▶ [Aim of the exercise]
Whenever the word "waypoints" shows up in a line of the data, copy that line.

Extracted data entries
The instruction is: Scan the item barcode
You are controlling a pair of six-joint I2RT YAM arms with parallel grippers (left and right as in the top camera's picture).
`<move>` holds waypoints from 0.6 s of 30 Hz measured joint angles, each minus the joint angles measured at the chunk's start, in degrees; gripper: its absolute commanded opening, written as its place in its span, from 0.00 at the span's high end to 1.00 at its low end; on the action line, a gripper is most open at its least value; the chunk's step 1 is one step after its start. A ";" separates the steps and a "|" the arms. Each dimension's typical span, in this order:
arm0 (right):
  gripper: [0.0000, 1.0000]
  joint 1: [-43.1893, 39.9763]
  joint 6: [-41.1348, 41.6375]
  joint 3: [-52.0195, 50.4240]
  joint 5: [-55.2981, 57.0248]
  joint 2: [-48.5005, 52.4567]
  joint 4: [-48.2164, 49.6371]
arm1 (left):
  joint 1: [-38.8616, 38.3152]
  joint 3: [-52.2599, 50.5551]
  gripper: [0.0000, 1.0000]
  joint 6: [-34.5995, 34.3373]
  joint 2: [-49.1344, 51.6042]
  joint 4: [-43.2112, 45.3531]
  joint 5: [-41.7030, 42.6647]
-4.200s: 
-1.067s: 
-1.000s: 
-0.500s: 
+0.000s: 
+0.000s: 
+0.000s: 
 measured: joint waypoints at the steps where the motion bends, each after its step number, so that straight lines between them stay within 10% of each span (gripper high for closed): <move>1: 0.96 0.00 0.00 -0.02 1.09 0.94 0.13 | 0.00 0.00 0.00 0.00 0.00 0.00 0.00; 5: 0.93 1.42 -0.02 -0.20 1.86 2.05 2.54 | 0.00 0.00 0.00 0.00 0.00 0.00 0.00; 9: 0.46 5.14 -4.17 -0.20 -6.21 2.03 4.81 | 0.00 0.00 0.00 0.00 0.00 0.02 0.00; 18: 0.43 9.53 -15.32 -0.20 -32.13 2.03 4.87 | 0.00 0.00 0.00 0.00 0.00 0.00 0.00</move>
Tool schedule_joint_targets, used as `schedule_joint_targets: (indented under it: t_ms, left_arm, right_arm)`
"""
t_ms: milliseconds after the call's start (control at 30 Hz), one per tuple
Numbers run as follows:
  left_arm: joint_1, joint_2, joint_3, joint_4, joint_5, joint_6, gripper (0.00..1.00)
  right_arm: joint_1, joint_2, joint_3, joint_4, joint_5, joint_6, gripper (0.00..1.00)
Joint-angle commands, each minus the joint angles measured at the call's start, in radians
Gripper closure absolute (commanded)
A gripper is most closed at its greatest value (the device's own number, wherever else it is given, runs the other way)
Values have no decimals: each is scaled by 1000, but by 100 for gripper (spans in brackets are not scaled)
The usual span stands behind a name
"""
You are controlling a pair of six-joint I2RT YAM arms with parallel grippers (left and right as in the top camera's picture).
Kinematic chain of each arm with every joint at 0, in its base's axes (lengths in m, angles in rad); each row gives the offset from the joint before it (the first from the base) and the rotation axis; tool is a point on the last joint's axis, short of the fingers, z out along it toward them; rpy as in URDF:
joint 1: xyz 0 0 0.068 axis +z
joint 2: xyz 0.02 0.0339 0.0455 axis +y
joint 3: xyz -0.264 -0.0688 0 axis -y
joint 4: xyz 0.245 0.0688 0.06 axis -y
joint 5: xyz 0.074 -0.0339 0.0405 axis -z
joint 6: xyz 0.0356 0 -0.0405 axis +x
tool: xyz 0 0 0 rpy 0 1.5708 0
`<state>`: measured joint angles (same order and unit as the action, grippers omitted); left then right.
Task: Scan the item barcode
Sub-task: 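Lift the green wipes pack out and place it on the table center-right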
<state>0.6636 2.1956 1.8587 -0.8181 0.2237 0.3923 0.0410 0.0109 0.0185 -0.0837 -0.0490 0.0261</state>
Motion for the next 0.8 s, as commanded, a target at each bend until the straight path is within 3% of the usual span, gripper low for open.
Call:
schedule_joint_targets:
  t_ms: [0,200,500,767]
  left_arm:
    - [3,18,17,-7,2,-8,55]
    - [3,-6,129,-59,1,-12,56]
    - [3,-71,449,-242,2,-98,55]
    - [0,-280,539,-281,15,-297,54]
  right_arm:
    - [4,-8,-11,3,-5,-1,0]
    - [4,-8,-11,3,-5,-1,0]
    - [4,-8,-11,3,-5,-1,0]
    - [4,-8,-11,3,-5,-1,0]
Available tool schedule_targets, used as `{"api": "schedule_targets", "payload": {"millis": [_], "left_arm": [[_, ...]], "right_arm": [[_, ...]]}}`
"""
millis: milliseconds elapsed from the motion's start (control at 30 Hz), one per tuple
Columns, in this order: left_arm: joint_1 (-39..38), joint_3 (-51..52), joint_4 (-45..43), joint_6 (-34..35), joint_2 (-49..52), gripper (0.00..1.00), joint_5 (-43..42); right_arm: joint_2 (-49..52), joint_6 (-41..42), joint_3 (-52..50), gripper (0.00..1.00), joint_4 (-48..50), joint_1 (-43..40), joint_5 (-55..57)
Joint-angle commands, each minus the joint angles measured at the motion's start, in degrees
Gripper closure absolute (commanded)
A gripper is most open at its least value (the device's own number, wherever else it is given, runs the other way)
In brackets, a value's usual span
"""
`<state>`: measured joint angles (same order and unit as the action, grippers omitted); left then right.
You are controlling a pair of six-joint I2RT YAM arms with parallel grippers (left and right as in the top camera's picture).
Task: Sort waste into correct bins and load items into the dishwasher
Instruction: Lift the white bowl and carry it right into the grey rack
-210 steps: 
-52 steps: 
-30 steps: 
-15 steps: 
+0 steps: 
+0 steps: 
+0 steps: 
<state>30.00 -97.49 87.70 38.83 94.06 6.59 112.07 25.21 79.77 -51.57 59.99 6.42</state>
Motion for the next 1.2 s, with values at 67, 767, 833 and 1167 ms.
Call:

▶ [Answer space]
`<move>` holds waypoints from 0.6 s of 30 Hz measured joint angles, each minus the joint angles measured at the chunk's start, in degrees; gripper: its absolute commanded opening, written as its place in its span, from 0.00 at the span's high end to 1.00 at its low end; on the action line, a gripper is most open at its least value; the chunk's step 1 is one step after its start. A ";" separates the steps and a "|" the arms. Each dimension's typical span, in this order:
 measured: joint waypoints at the steps where the motion bends, each after its step number, so that straight lines between them stay within 10% of each span (gripper high for closed): <move>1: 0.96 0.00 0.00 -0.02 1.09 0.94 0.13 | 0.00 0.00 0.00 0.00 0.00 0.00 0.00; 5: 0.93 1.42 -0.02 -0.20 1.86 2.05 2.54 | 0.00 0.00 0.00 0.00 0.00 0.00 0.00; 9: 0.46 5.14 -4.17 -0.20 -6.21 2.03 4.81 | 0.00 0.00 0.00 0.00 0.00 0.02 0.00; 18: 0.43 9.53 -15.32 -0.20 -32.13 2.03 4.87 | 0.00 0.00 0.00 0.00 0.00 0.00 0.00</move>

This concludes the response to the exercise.